Nanoparticle‐Enhanced Radiotherapy to Trigger Robust Cancer Immunotherapy

Abstract External radiotherapy is extensively used in clinic to destruct tumors by locally applied ionizing‐radiation beams. However, the efficacy of radiotherapy is usually limited by tumor hypoxia‐associated radiation resistance. Moreover, as a local treatment technique, radiotherapy can hardly control tumor metastases, the major cause of cancer death. Herein, core–shell nanoparticles based poly(lactic‐ co ‐glycolic) acid (PLGA) are fabricate, by encapsulating water‐soluble catalase (Cat), an enzyme that can decompose H 2 O 2 to generate O 2 , inside the inner core, and loading hydrophobic imiquimod (R837), a Toll‐like‐receptor‐7 agonist, within the PLGA shell. The formed PLGA‐R837@Cat nanoparticles can greatly enhance radiotherapy efficacy by relieving the tumor hypoxia and modulating the immune‐suppressive tumor microenvironment. The tumor‐associated antigens generated postradiotherapy‐induced immunogenic cell death in the presence of such R837‐loaded adjuvant nanoparticles will induce strong antitumor immune responses, which together with cytotoxic T‐lymphocyte associated protein 4 (CTLA‐4) checkpoint blockade will be able to effectively inhibit tumor metastases by a strong abscopal effect.
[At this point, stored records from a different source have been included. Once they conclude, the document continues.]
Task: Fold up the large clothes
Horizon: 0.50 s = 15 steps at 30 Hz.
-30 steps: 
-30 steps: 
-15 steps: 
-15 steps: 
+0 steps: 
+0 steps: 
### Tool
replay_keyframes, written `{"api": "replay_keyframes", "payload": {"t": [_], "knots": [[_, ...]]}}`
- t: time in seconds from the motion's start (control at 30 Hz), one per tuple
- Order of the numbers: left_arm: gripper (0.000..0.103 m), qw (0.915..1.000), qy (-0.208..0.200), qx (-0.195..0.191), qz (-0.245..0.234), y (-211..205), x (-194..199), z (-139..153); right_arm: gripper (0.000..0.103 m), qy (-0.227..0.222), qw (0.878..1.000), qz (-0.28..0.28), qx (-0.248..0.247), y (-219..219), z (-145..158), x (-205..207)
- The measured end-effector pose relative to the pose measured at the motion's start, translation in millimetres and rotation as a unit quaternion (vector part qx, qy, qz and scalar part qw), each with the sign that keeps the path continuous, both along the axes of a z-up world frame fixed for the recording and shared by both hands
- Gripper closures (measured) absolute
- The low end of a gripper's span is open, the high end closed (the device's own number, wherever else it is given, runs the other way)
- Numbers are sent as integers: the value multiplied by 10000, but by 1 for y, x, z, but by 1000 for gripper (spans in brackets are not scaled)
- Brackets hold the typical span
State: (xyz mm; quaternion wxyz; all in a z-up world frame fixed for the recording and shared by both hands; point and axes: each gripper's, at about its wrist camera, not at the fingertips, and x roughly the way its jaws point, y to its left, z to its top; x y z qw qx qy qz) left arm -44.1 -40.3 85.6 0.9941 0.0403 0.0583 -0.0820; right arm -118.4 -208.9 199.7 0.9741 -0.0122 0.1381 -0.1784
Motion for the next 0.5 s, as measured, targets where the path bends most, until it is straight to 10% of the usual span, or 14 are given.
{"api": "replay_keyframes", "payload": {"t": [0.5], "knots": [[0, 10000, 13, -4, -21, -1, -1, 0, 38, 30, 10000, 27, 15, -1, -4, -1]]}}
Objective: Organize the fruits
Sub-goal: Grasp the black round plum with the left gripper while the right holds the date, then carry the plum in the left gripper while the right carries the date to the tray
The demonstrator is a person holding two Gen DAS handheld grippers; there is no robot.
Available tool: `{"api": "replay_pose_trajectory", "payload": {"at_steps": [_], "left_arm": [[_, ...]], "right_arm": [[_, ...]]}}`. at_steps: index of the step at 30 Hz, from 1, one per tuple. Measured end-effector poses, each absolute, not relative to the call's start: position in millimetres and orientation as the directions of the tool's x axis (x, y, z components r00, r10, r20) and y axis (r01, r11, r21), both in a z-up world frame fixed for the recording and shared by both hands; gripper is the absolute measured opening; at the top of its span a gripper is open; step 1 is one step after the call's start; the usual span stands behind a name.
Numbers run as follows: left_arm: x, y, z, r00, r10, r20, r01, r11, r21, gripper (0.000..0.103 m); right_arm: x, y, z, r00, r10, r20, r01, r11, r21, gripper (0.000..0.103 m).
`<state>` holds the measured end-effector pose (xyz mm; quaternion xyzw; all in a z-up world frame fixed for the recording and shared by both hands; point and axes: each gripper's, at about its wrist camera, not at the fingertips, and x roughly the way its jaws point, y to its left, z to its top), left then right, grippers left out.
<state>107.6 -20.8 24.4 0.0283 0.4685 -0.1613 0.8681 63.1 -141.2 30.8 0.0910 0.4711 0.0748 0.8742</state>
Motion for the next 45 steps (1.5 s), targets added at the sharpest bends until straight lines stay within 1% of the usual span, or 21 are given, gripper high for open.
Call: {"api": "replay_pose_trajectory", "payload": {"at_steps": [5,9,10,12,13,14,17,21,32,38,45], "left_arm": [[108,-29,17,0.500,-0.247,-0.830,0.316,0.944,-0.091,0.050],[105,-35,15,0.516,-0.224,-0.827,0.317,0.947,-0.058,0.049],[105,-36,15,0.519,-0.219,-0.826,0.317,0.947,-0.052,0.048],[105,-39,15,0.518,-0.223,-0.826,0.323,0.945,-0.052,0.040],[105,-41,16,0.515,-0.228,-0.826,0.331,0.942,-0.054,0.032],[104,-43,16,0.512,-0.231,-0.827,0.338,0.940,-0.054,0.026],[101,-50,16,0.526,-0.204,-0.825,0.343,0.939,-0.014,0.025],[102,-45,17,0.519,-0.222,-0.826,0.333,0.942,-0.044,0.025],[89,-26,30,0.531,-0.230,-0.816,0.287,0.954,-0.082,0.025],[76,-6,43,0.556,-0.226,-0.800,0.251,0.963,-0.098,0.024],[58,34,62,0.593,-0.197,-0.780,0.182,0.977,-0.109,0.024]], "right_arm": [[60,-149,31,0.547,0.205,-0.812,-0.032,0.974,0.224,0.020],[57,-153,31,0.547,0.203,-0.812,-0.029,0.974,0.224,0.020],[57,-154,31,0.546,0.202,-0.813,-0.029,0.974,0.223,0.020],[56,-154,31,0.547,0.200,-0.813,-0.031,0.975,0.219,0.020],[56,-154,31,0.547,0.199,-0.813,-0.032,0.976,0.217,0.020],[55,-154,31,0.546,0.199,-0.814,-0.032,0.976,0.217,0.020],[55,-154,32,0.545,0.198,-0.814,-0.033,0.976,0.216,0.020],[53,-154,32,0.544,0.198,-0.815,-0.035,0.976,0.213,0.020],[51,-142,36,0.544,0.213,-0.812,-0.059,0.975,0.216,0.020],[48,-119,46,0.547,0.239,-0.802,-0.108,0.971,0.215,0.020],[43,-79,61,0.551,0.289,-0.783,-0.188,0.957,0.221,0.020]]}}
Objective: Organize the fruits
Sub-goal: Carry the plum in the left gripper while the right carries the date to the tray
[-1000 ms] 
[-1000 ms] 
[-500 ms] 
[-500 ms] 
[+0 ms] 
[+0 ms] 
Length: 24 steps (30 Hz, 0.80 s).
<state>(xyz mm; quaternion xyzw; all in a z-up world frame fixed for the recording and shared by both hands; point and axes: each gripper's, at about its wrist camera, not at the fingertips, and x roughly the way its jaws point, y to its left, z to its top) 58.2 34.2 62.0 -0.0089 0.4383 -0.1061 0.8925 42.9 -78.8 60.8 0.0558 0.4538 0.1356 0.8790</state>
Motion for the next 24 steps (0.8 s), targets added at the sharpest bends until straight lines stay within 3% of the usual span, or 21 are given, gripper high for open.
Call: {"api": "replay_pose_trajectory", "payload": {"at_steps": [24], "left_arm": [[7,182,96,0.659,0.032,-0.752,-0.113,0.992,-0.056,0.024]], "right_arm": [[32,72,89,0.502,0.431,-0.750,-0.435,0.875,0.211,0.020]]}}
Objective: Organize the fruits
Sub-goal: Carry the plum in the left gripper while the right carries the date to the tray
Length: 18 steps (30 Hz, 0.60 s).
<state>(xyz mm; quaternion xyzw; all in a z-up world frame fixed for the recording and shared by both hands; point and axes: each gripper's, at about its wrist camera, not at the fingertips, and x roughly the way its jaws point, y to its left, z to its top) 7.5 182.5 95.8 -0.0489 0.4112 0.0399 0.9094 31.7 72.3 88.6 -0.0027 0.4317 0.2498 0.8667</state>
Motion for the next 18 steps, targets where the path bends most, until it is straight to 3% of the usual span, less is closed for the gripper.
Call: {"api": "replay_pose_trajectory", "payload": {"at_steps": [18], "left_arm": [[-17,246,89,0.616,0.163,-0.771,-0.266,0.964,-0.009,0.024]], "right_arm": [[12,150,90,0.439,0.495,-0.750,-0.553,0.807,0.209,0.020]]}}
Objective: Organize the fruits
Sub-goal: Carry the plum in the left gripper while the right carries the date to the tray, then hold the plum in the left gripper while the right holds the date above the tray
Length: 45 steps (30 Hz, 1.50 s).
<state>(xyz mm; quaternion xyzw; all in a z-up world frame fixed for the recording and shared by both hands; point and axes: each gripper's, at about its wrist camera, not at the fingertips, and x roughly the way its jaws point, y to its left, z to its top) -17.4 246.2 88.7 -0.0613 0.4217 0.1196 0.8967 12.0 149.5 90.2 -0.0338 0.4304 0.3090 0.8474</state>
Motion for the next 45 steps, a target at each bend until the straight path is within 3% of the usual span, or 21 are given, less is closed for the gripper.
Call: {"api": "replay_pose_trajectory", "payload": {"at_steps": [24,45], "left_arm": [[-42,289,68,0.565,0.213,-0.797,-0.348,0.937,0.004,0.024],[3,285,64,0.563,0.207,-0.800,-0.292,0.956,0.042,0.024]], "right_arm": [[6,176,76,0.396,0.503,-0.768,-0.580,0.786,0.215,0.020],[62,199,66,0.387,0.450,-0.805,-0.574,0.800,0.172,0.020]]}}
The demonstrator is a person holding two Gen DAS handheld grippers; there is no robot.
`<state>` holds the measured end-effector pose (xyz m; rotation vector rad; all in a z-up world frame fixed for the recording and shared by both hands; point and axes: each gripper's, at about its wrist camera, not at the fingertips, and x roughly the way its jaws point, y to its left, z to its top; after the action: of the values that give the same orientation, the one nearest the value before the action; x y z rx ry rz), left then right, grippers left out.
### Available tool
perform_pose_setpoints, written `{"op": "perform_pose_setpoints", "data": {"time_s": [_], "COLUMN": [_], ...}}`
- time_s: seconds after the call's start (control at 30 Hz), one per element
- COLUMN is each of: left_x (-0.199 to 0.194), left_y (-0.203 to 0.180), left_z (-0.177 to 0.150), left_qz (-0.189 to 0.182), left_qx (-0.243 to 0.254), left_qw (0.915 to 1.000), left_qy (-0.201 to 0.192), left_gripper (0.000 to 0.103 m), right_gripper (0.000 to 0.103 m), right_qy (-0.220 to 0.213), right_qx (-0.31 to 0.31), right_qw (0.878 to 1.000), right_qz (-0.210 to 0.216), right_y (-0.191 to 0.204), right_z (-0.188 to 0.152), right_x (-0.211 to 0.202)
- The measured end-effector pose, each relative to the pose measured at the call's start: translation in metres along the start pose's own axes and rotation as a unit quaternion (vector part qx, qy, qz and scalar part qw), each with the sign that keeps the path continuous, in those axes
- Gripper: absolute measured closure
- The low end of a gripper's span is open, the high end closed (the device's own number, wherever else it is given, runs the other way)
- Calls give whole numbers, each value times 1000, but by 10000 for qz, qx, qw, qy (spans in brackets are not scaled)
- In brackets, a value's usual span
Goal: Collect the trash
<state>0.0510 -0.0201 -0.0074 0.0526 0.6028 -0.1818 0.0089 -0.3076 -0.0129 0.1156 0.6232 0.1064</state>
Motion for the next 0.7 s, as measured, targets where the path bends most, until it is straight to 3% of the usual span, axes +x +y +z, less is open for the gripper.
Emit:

Moreover, a long term immunological memory effect to protect mice from tumor rechallenging is observed post such treatment. This work thus presents a unique nanomedicine approach as a next‐generation radiotherapy strategy to enable synergistic whole‐body therapeutic responses after local treatment, greatly promising for clinical translation.